SNCF : quand le gouvernement outrepasse le Parlement

Une série d’amendements gouvernementaux, publiés discrètement durant le week-end, viennent mettre à mal le travail des députés.

Agathe Mercante  • 10 avril 2018 abonné·es
SNCF : quand le gouvernement outrepasse le Parlement
© Photo : Elisabeth Borne, ministre des transports (BERTRAND GUAY / AFP)

Pour les députés, les week-ends d’avril se suivent et finissent par se ressembler. Alors que la loi prévoyant la refonte du système ferroviaire français – « Projet de loi pour un nouveau pacte ferroviaire » dans le texte – est examinée depuis lundi, le Gouvernement s’est à nouveau attiré les foudres des élus de la République. En l’espace de huit jours, l’exécutif a en effet amendé, à deux reprises, le texte contenant 8 articles.

« Au départ, nous étions censés voter une loi d’habilitation », rappelle Christophe Bouillon, député socialiste de Seine-Maritime. « Au lendemain du week-end de Pâques, sous couvert d’une ouverture à la négociation avec les partenaires sociaux, le Gouvernement avait transformé la loi avant même qu’elle n’arrive en commission », explique-t-il. Et l’exécutif de renouveler l’expérience une deuxième fois, à 48 heures de l’examen du texte par l’Assemblée. « C’est un nouvel abaissement du Parlement, un énième exemple du mépris du Gouvernement », dénonce le député France Insoumise de Seine-Saint-Denis Bastien Lachaud.
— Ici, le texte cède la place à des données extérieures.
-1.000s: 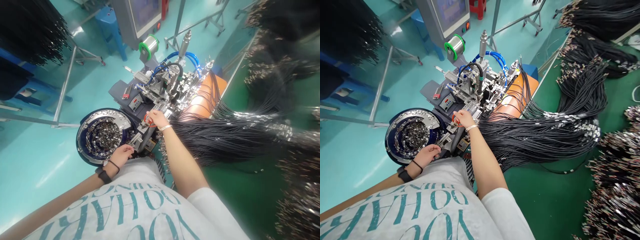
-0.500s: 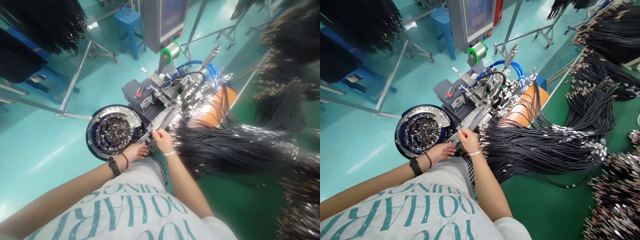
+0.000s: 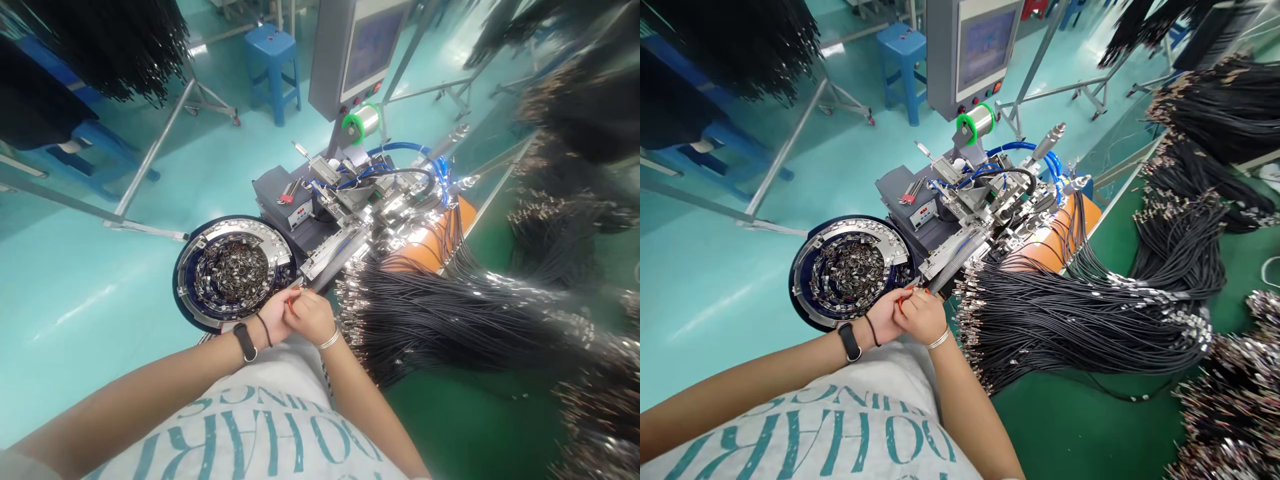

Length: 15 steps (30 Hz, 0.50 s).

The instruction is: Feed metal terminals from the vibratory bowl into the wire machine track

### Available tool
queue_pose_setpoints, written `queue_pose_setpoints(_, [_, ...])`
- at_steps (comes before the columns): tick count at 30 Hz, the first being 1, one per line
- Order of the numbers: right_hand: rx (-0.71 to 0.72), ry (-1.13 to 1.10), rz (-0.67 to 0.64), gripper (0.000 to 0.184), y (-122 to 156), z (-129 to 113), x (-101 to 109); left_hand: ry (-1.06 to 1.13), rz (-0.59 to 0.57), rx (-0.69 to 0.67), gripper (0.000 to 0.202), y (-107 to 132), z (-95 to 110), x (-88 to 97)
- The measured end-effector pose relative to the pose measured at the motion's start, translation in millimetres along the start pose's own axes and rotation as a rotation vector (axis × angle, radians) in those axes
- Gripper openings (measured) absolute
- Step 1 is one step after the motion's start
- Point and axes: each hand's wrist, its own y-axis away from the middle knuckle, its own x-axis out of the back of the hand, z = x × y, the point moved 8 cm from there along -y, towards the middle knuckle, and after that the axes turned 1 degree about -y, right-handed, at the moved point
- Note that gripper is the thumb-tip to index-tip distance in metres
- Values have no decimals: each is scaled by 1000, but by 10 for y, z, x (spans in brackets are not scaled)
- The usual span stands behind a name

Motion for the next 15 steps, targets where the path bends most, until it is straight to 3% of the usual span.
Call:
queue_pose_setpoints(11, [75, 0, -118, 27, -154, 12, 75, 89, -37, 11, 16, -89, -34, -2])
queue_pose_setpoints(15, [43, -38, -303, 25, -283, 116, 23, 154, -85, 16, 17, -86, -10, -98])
Son exaspération est partagée par l’ensemble des groupes d’opposition à l’Assemblée nationale. « Quand on respecte le parlement, on lui laisse le temps », tance Christophe Bouillon. « On a auditionné les syndicats et les parties concernées sur des textes qui ont depuis été amendés », s’indigne-t-il. Marque, selon Loïc Prud’homme (FI), de « l’assurance et de l’arrogance du Gouvernement ».

Par ces vagues d’amendements successives, l’exécutif tente ainsi de couper court au débat qui s’annonce houleux. Dernières en date, vendredi 6 avril, deux annotations gouvernementales sont ainsi venues grossir l’épais dossier que constitue la loi.

Mais si le Gouvernement souhaite aller vite, il marque toutefois le pas quant aux ordonnances qu’il compte promulguer sur la question. De six mois, la durée d’habilitation de l’exécutif à promulguer le texte pourrait passer à 12. Le temps, peut-être, de laisser l’importante mobilisation sociale retomber.

Connu sous le numéro 273, un amendement qui figure en préambule du 1er article de la loi — adopté depuis — fait crisser les dents des députés. Il définit en effet, sans plus de procès, les statuts de la SNCF. Exit l’organisation en trois EPIC, place désormais à une société anonyme régie par le Code de commerce. « L’amendement en question pourrait à lui seul être une loi », tranche Pierre Dharréville, député communiste des Bouches-du-Rhône. Son apparition a pris les élus de cours, manquant d’invalider la majorité des amendements déposés sur le texte.

« L’amendement 273 marque une rupture avec la Constitution », poursuit-il, rappelant qu’un texte de cette importance doit être soumis à une étude d’impact… refusée ce mardi par la majorité parlementaire.

Dans l’esprit des élus de gauche, l’idée de déposer un recours devant le Conseil Constitutionnel se fait plus nette à mesure que le débat s’enlise et que les groupes parlementaires multiplient les motions de rejet et les demandes de renvoi en commission. Mais dans l’hémisphère gauche de l’Hémicycle, les illusions se font rares. Alors que les groupes France Insoumise, Gauche démocrate et républicaine et Nouvelle Gauche totalise 61 élus, La République en Marche en compte 310.